Apparently things in Greece operate a lot like in the Ivory Coast. Excerpts:
The Greek state was not just corrupt but also corrupting. Once you saw how it worked you could understand a phenomenon which otherwise made no sense at all: the difficulty Greek people have saying a kind word about one another. Individual Greeks are delightful: funny, warm, smart, and good company. I left two dozen interviews saying to myself, “What great people!” They do not share the sentiment about one another: the hardest thing to do in Greece is to get one Greek to compliment another behind his back. No success of any kind is regarded without suspicion. Everyone is pretty sure everyone is cheating on his taxes, or bribing politicians, or taking bribes, or lying about the value of his real estate. And this total absence of faith in one another is self-reinforcing.

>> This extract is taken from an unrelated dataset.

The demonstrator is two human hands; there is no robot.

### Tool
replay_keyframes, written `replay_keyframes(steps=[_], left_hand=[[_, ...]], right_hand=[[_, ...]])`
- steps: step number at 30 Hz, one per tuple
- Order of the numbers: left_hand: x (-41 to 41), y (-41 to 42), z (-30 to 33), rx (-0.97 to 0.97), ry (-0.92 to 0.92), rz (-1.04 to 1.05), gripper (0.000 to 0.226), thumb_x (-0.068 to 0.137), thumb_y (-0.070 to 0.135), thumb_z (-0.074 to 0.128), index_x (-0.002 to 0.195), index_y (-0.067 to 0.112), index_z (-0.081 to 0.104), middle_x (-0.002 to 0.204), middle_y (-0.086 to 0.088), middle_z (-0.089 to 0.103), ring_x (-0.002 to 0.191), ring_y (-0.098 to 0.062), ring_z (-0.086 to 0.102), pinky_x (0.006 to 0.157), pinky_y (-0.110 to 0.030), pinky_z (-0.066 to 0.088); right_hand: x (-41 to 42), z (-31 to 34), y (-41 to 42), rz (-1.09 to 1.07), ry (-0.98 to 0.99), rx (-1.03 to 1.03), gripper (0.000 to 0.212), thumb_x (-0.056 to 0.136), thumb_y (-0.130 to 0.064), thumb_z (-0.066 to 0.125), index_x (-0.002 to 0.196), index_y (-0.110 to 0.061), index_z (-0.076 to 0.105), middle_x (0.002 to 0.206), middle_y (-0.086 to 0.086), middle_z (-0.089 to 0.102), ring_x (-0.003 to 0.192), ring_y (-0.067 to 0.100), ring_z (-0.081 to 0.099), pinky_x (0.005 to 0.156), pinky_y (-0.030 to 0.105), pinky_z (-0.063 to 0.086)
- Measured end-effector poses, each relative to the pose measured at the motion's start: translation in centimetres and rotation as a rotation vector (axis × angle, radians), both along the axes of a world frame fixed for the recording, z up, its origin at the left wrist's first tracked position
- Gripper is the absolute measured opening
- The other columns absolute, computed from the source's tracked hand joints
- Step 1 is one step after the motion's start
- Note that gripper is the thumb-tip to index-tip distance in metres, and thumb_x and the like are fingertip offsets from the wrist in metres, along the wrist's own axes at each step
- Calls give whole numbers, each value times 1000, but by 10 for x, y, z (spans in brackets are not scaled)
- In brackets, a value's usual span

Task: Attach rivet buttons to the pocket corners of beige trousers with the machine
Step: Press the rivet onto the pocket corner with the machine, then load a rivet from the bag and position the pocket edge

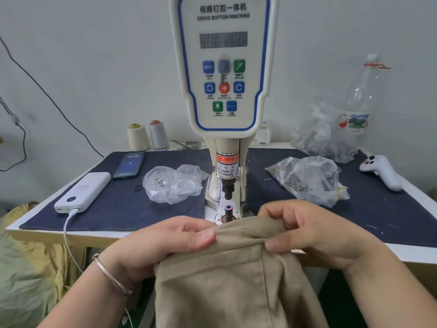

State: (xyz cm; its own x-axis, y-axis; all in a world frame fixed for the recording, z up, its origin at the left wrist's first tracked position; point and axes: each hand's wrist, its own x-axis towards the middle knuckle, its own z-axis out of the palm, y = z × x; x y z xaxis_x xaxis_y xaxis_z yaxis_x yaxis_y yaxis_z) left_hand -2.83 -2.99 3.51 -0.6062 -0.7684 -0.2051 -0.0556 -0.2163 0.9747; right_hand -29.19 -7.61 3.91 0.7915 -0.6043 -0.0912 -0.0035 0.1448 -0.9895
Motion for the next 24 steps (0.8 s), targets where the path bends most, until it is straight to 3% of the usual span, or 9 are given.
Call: replay_keyframes(steps=[3,6,9,13,15,17,19,22,24], left_hand=[[-3,-2,7,-39,-60,-93,66,72,42,87,118,0,66,109,-15,69,96,-26,65,88,-34,51],[-11,-5,6,-99,-52,-56,40,67,24,90,94,0,72,91,-15,69,84,-26,64,87,-36,49],[-17,-6,-4,-46,61,49,13,61,8,76,68,7,65,70,-9,63,64,-22,61,70,-30,50],[-15,-9,-16,48,184,229,24,49,6,71,71,0,64,66,-12,61,55,-21,58,55,-25,49],[-10,-10,-18,59,201,293,28,48,8,73,74,0,68,67,-15,60,56,-22,59,54,-26,50],[-2,-12,-21,81,182,366,42,45,12,81,81,-3,67,73,-19,59,62,-27,58,57,-29,49],[6,-15,-25,98,130,444,62,41,17,89,91,-9,64,82,-22,55,69,-30,54,60,-32,47],[18,-19,-29,104,110,557,65,53,12,80,99,-25,53,86,-28,60,73,-34,60,63,-35,52],[26,-21,-29,113,94,587,70,57,16,80,111,-22,55,99,-36,61,87,-41,60,78,-43,49]], right_hand=[[15,-1,3,-50,-74,42,13,77,-10,74,84,-11,63,80,10,64,69,17,61,62,24,49],[25,1,5,-109,-49,3,11,77,-12,73,84,-14,64,82,16,64,70,20,62,65,26,49],[23,4,3,-228,68,-98,19,75,-15,81,83,-15,64,81,16,67,71,21,62,64,26,47],[-2,6,-17,-571,418,-477,9,80,-23,77,80,-18,69,81,-2,73,77,9,67,74,26,52],[-29,3,-36,-944,707,-746,10,85,-27,71,76,-25,67,74,-7,69,74,12,63,67,32,51],[-54,1,-54,-1121,962,-861,12,89,-24,63,77,-26,65,78,-5,68,74,19,60,61,33,49],[-67,-3,-71,-1053,1173,-835,19,91,-15,54,86,-26,68,91,2,69,80,25,60,60,32,46],[-67,-9,-92,-821,1451,-820,36,91,-5,48,112,-25,69,112,5,66,96,27,62,70,30,48],[-62,-10,-101,-721,1518,-818,39,91,-4,49,118,-26,67,118,4,63,104,26,61,75,30,48]])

The epidemic of lying and cheating and stealing makes any sort of civic life impossible; the collapse of civic life only encourages more lying, cheating, and stealing. Lacking faith in one another, they fall back on themselves and their families.
But the place does not behave as a collective; It behaves as a collection of atomized particles, each of which has grown accustomed to pursuing its own interest at the expense of the common good.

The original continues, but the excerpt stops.